On-chain transactions have a few key characteristics:
- Immutability: Once a transaction has been added to the blockchain, it cannot be altered or deleted.
- Transparency: All on-chain transactions are visible to all participants in the network, providing a high level of transparency.
- Security: Transactions are secured through cryptographic techniques. They are verified by network participants (like miners in a proof-of-work system or validators in a proof-of-stake system) before they are added to the blockchain.
- Finality: Once confirmed, an on-chain transaction is considered final.

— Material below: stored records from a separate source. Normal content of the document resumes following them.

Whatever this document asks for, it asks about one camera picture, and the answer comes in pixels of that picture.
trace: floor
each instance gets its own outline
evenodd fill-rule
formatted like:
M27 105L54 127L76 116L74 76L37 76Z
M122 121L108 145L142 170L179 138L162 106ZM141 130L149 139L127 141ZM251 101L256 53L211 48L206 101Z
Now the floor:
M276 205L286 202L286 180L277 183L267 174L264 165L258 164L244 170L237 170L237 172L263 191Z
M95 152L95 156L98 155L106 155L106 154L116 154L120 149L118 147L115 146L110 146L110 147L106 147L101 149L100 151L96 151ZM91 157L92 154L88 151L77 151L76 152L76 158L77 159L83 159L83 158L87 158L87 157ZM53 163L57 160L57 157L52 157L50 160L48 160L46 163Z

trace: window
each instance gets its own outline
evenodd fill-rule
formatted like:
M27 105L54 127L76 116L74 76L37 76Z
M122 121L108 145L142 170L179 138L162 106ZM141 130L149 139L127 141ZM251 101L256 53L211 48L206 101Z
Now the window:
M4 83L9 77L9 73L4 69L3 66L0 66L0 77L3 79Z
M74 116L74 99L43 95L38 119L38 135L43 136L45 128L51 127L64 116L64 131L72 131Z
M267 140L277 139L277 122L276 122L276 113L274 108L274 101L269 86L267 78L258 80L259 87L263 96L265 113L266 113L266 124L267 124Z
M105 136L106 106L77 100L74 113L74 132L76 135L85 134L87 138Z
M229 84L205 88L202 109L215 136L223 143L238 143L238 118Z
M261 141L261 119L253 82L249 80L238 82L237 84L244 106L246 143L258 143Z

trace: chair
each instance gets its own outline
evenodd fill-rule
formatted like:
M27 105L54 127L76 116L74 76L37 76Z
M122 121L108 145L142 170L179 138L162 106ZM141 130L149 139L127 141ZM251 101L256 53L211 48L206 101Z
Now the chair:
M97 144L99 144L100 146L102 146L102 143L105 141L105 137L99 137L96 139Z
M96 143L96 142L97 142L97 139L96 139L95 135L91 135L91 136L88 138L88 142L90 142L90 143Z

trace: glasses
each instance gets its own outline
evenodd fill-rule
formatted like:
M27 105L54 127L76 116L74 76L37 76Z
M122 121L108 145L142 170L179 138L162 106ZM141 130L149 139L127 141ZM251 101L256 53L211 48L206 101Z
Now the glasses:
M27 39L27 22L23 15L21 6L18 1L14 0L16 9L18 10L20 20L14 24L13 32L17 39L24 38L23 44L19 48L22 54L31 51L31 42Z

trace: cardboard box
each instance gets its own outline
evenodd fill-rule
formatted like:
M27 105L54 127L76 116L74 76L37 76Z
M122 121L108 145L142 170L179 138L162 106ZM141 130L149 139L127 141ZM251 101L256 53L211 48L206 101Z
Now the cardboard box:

On-chain is often contrasted with “off-chain” transactions, which occur outside the blockchain network and are not subject to the same level of transparency, security, and immutability. Off-chain transactions can be faster and less expensive, but they don’t provide the same level of security and trust as on-chain transactions.
Bitcoin Ordinals
Inscriptions is a technology that links images and files directly engraved on the Bitcoin blockchain with Bitcoin transaction information. Ordinals is the project name for realizing the Inscriptions on Bitcoin. Therefore, Inscriptions and Ordinals are often used interchangeably to mean “Bitcoin NFT”.
Unlike Ethereum’s NFT, Bitcoin NFT (Inscriptions) is full-on-chain (all information is recorded on Bitcoin), so as long as Bitcoin is not lost, anyone can confirm its existence at any time. be able to.
Non-custodial wallet
Non-custodial wallets, or self-custodial wallets, are a type of wallet in which the cryptocurrency owner is fully responsible for managing their funds.
Users have full control over their crypto assets, manage their private keys, and handle their own transactions. Non-custodial wallets come in many forms.
Gas
Gas is a unit that measures the computational effort required to perform certain operations on the Ethereum network. It represents the fee required for execution, regardless of the success or failure of the transaction.
Gas fees are paid in Ethereum’s native currency, Ether (ETH), expressed in units called gwei. 1 gwei is equal to 0.000000001 ETH, equivalent to 1,000,000,000 wei. Wei is the smallest unit of ETH, named after Wei Dai.
ETH
Ether (ETH) is the native cryptocurrency of the Ethereum blockchain and network. This will be used to pay transaction fees and as collateral by network verifiers.
BRC20
A BRC-20 token is a fungible token standard designed specifically for the Bitcoin blockchain. It is an experimental token standard that enables the minting and transferring of fungible tokens via the Ordinals protocol on the Bitcoin blockchain.
BRC-20 tokens utilize Ordinals inscriptions of JSON (JavaScript Object Notation) data to deploy token contracts, mint, and transfer tokens. Unlike other token standards that rely on intricate smart contracts, BRC-20 tokens sidestep smart contracts, which can sometimes be complex to configure, making it simpler and easier to use. It allows programmers to create and send fungible tokens via the Ordinals protocol.
Currently, the BRC-20 token standard allows creating a BRC-20 token with the deploy function, minting an amount of BRC-20 tokens with the mint function, and transferring an amount of BRC-20 tokens via the transfer function. However, the process of deploying, minting, and transferring BRC-20 tokens isn’t user-friendly, and there are limited tooling and supporting services.
The BRC-20 token standard is new and experimental, and it is prudent to recognize that, like any other technological solution, it also has some inherent limitations. The future of BRC-20 is still uncertain, and BRC-20 tokens have little utility at present.